Except for the pictures, reproduce the records word for word.

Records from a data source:
———

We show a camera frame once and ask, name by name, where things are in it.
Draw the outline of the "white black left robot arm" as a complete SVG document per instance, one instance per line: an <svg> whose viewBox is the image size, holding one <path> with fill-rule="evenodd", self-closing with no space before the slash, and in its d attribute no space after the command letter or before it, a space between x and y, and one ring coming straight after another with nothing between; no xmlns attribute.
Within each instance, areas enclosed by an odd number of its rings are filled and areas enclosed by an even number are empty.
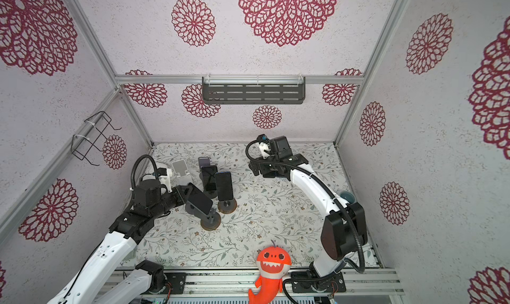
<svg viewBox="0 0 510 304"><path fill-rule="evenodd" d="M170 189L158 179L134 184L133 206L114 221L79 272L49 303L92 303L119 263L152 230L155 220L184 205L192 192L192 183Z"/></svg>

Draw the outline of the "phone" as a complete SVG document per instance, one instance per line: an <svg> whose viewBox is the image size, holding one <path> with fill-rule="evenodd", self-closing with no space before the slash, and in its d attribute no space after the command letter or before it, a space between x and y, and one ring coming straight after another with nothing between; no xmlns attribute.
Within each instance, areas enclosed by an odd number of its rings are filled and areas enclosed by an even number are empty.
<svg viewBox="0 0 510 304"><path fill-rule="evenodd" d="M200 219L206 219L210 216L213 207L212 200L194 184L189 183L187 186L189 188L189 193L185 206L186 212Z"/></svg>
<svg viewBox="0 0 510 304"><path fill-rule="evenodd" d="M218 168L216 165L201 167L201 179L203 182L204 191L208 192L216 191L215 175L217 172Z"/></svg>
<svg viewBox="0 0 510 304"><path fill-rule="evenodd" d="M229 171L217 172L215 174L217 197L220 202L234 199L232 175Z"/></svg>

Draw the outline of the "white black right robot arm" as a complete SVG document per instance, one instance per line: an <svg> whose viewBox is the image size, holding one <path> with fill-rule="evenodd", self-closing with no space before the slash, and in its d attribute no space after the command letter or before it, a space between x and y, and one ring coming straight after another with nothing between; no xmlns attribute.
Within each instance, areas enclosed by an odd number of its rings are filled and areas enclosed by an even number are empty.
<svg viewBox="0 0 510 304"><path fill-rule="evenodd" d="M286 137L259 135L245 147L249 168L255 176L284 178L299 188L322 216L321 254L312 262L312 272L325 277L350 266L366 270L364 245L368 242L365 211L337 194L313 170L301 154L294 154Z"/></svg>

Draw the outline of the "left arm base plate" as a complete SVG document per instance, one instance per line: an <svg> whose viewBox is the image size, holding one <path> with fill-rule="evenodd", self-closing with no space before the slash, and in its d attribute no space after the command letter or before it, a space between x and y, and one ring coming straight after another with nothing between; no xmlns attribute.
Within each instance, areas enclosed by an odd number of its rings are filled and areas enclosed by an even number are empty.
<svg viewBox="0 0 510 304"><path fill-rule="evenodd" d="M181 295L184 292L186 273L157 273L149 292L152 294Z"/></svg>

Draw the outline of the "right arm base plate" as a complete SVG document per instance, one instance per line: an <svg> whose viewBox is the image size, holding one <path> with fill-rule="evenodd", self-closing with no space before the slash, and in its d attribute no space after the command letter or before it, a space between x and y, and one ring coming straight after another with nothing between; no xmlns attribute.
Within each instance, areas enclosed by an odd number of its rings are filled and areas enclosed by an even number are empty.
<svg viewBox="0 0 510 304"><path fill-rule="evenodd" d="M312 273L292 272L290 275L294 293L345 293L347 288L341 272L329 277L313 277Z"/></svg>

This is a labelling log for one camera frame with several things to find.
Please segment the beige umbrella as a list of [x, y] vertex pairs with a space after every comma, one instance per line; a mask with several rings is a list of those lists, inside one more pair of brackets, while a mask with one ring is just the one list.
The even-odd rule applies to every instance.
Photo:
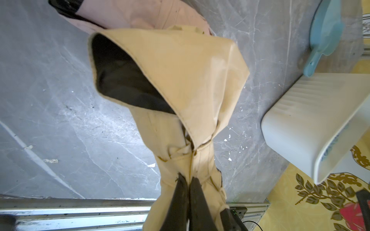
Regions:
[[121, 28], [93, 33], [88, 52], [96, 90], [129, 109], [160, 170], [143, 230], [160, 231], [180, 173], [189, 190], [199, 179], [217, 231], [240, 231], [214, 154], [250, 73], [237, 44], [195, 27]]

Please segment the pink umbrella sideways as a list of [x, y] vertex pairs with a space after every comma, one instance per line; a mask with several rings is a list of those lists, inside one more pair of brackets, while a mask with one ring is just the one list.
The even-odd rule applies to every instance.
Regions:
[[53, 0], [48, 4], [88, 34], [102, 29], [167, 29], [173, 26], [197, 27], [207, 35], [212, 33], [201, 14], [178, 0]]

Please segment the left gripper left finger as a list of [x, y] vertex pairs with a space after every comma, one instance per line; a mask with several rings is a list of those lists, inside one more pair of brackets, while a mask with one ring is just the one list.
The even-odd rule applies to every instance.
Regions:
[[186, 231], [188, 225], [189, 188], [180, 173], [175, 191], [160, 231]]

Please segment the white plastic storage box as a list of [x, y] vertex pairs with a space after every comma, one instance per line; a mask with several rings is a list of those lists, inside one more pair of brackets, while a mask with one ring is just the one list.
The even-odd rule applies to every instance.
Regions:
[[261, 123], [266, 144], [315, 184], [344, 172], [370, 181], [369, 170], [356, 163], [350, 152], [369, 127], [368, 74], [301, 77]]

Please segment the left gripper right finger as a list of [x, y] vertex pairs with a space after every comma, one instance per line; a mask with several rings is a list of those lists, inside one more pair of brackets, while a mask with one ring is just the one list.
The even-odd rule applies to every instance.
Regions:
[[200, 181], [192, 178], [190, 184], [190, 231], [216, 231]]

———

Your solution:
We show a camera frame once and ask, name by name, where things are in it.
Draw the outline of the "white black left robot arm" as a complete SVG document per instance, one instance per line: an <svg> whose viewBox is the image size, holding one <path> with fill-rule="evenodd", self-closing with no space before the slash, and in its d attribute no space after the command letter or before it, a space between x and y, and one ring coming straight after another with nothing between; no xmlns attribute.
Within each instance, areas enclosed by an odd number of its rings are filled and areas enclosed by an even number are empty.
<svg viewBox="0 0 510 304"><path fill-rule="evenodd" d="M170 189L158 179L134 184L133 206L114 221L79 272L49 303L92 303L119 263L152 230L155 220L184 205L192 192L192 183Z"/></svg>

Draw the outline of the "phone" as a complete SVG document per instance, one instance per line: an <svg> whose viewBox is the image size, holding one <path> with fill-rule="evenodd", self-closing with no space before the slash, and in its d attribute no space after the command letter or before it, a space between x and y, and one ring coming straight after another with nothing between; no xmlns attribute.
Within each instance, areas enclosed by an odd number of its rings are filled and areas enclosed by an even number are empty.
<svg viewBox="0 0 510 304"><path fill-rule="evenodd" d="M200 219L206 219L210 216L213 207L212 200L194 184L189 183L187 186L189 188L189 193L185 206L186 212Z"/></svg>
<svg viewBox="0 0 510 304"><path fill-rule="evenodd" d="M218 168L216 165L201 167L201 179L203 182L204 191L208 192L216 191L215 175L217 172Z"/></svg>
<svg viewBox="0 0 510 304"><path fill-rule="evenodd" d="M229 171L217 172L215 174L217 197L220 202L234 199L232 175Z"/></svg>

Draw the outline of the "white black right robot arm" as a complete SVG document per instance, one instance per line: an <svg> whose viewBox is the image size, holding one <path> with fill-rule="evenodd", self-closing with no space before the slash, and in its d attribute no space after the command letter or before it, a space between x and y, and one ring coming straight after another with nothing between; no xmlns attribute.
Within each instance, areas enclosed by an odd number of its rings are filled and areas enclosed by an even number are empty.
<svg viewBox="0 0 510 304"><path fill-rule="evenodd" d="M286 137L259 135L245 147L249 168L255 176L284 178L299 188L322 216L321 254L312 262L312 272L325 277L350 266L366 270L364 245L368 242L365 211L337 194L313 170L301 154L294 154Z"/></svg>

Draw the outline of the "left arm base plate" as a complete SVG document per instance, one instance per line: an <svg> whose viewBox is the image size, holding one <path> with fill-rule="evenodd", self-closing with no space before the slash, and in its d attribute no space after the command letter or before it, a space between x and y, and one ring coming straight after another with nothing between; no xmlns attribute.
Within each instance, areas enclosed by an odd number of its rings are filled and areas enclosed by an even number are empty.
<svg viewBox="0 0 510 304"><path fill-rule="evenodd" d="M181 295L184 292L186 273L157 273L149 292L152 294Z"/></svg>

Draw the outline of the "right arm base plate" as a complete SVG document per instance, one instance per line: an <svg> whose viewBox is the image size, holding one <path> with fill-rule="evenodd", self-closing with no space before the slash, and in its d attribute no space after the command letter or before it, a space between x and y, and one ring coming straight after another with nothing between; no xmlns attribute.
Within each instance, areas enclosed by an odd number of its rings are filled and areas enclosed by an even number are empty.
<svg viewBox="0 0 510 304"><path fill-rule="evenodd" d="M312 273L292 272L290 275L294 293L345 293L347 288L341 272L329 277L313 277Z"/></svg>

This is a labelling log for one camera frame with several things to find.
Please segment the beige umbrella as a list of [x, y] vertex pairs with a space after every comma, one instance per line; a mask with several rings is a list of those lists, inside one more pair of brackets, while a mask with one ring is just the one list.
The even-odd rule applies to every instance.
Photo:
Regions:
[[121, 28], [93, 33], [88, 52], [96, 90], [129, 109], [160, 170], [143, 230], [160, 231], [180, 173], [189, 190], [199, 179], [217, 231], [240, 231], [214, 154], [250, 73], [237, 44], [195, 27]]

Please segment the pink umbrella sideways as a list of [x, y] vertex pairs with a space after every comma, one instance per line; a mask with several rings is a list of those lists, inside one more pair of brackets, while a mask with one ring is just the one list.
The even-odd rule applies to every instance.
Regions:
[[53, 0], [48, 4], [88, 34], [102, 29], [167, 29], [173, 26], [197, 27], [207, 35], [212, 33], [201, 14], [178, 0]]

Please segment the left gripper left finger as a list of [x, y] vertex pairs with a space after every comma, one instance per line; a mask with several rings is a list of those lists, inside one more pair of brackets, while a mask with one ring is just the one list.
The even-odd rule applies to every instance.
Regions:
[[186, 231], [188, 225], [189, 188], [180, 173], [175, 191], [160, 231]]

Please segment the white plastic storage box as a list of [x, y] vertex pairs with a space after every comma, one instance per line; a mask with several rings is a list of those lists, inside one more pair of brackets, while a mask with one ring is just the one list.
The even-odd rule applies to every instance.
Regions:
[[261, 123], [266, 144], [315, 184], [344, 172], [370, 181], [369, 170], [356, 163], [350, 152], [369, 127], [368, 74], [301, 77]]

Please segment the left gripper right finger as a list of [x, y] vertex pairs with a space after every comma, one instance per line; a mask with several rings is a list of those lists, inside one more pair of brackets, while a mask with one ring is just the one list.
The even-odd rule applies to every instance.
Regions:
[[200, 181], [192, 178], [190, 184], [190, 231], [216, 231]]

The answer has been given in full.